A lot of shuffling, a slight shove from my left side, and I’m whole again. I wiggle my fingers and they seem to work. For how long, who knows.

“Should we try another blush?—another eye color?” the large-in-charge offers sweetly. “We have enough time before our next appointment.”

“This is fine,” I say, defeated somehow. “Icecap Blue is fine. My name is fine. Whatever.”

Winter. I didn’t even choose my own name.

And so this is where Winter was born, and how. Whoever she is.

Then I’m given a tour of where I’ll live for the rest of forever. The heart of the city is the Town Square, surrounded by rings of streets that hold businesses, stores, tall apartment complexes. It’s all very downtown. Then on the outskirts of the city you’ll find clusters of trailers, shacks and little houses. One of them is mine, apparently.

Helena tells me living here is entirely free. No bills or rent will ever be collected because, in her words, “money is a bother.” Consequently, no one is required to work or hold a job, even though many do. Some people form pretend-families with one another, maybe for comfort, maybe for fun. Fun, they call this.

Oh, and yes, there are children here.
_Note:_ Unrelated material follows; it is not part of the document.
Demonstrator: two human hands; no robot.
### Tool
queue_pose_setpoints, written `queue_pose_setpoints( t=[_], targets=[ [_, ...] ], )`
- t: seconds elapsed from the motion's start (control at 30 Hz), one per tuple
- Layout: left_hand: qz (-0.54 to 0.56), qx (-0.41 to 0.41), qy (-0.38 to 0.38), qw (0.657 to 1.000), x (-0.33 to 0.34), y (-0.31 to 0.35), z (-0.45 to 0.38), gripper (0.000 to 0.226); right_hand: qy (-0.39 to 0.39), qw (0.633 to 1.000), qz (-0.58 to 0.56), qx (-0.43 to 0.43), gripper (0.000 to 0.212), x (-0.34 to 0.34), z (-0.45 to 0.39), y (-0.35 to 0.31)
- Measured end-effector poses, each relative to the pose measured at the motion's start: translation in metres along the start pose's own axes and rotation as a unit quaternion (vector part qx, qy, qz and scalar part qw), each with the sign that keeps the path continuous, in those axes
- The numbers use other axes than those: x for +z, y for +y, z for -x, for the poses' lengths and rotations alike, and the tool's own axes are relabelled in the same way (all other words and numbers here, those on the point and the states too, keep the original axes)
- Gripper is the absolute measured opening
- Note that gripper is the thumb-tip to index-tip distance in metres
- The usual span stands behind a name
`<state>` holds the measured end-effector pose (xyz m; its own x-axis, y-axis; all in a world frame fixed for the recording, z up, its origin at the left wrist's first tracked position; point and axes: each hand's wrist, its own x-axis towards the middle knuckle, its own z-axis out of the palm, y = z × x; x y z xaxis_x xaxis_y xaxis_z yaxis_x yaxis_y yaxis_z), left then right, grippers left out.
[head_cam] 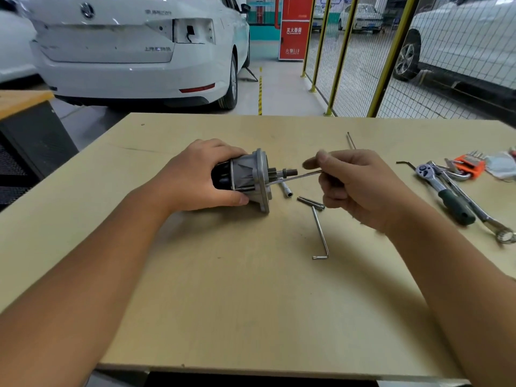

A short girl, maybe twelve or thirteen, lives somewhere among my circle of houses with another lady who pretends to be her mother. This is all very normal and accepted. The girl has long black braided hair and Helena tells me I’ll be happy to meet her someday. I would never wish this on a child, but I guess I didn’t have a choice either.

Trying for some levity, I ask where all the stray city cats are. Helena replies, "What's a cat?" I ask her, where are all the birds in the sky. She’s like, “What’s a bird?”

I think maybe she’s joking, but it occurs to me that every tree I’ve seen is dead. Every blade of grass, a browned, yellowed, or otherwise lifeless fleck of paper it may as well be. Litter is all it is, the remnants of a world that once thrived, now so very unalive.

To my surprise, she tells me there is electricity, but nothing seems to work very well. Especially when we draw near anything electrical. She wouldn't elaborate further. Oh, and she says there's running water more or less, but it isn't good for our kind. I ask what she means and she says, “Think, like magnets of opposing poles. Whatever you might call natural, we are its opposite.”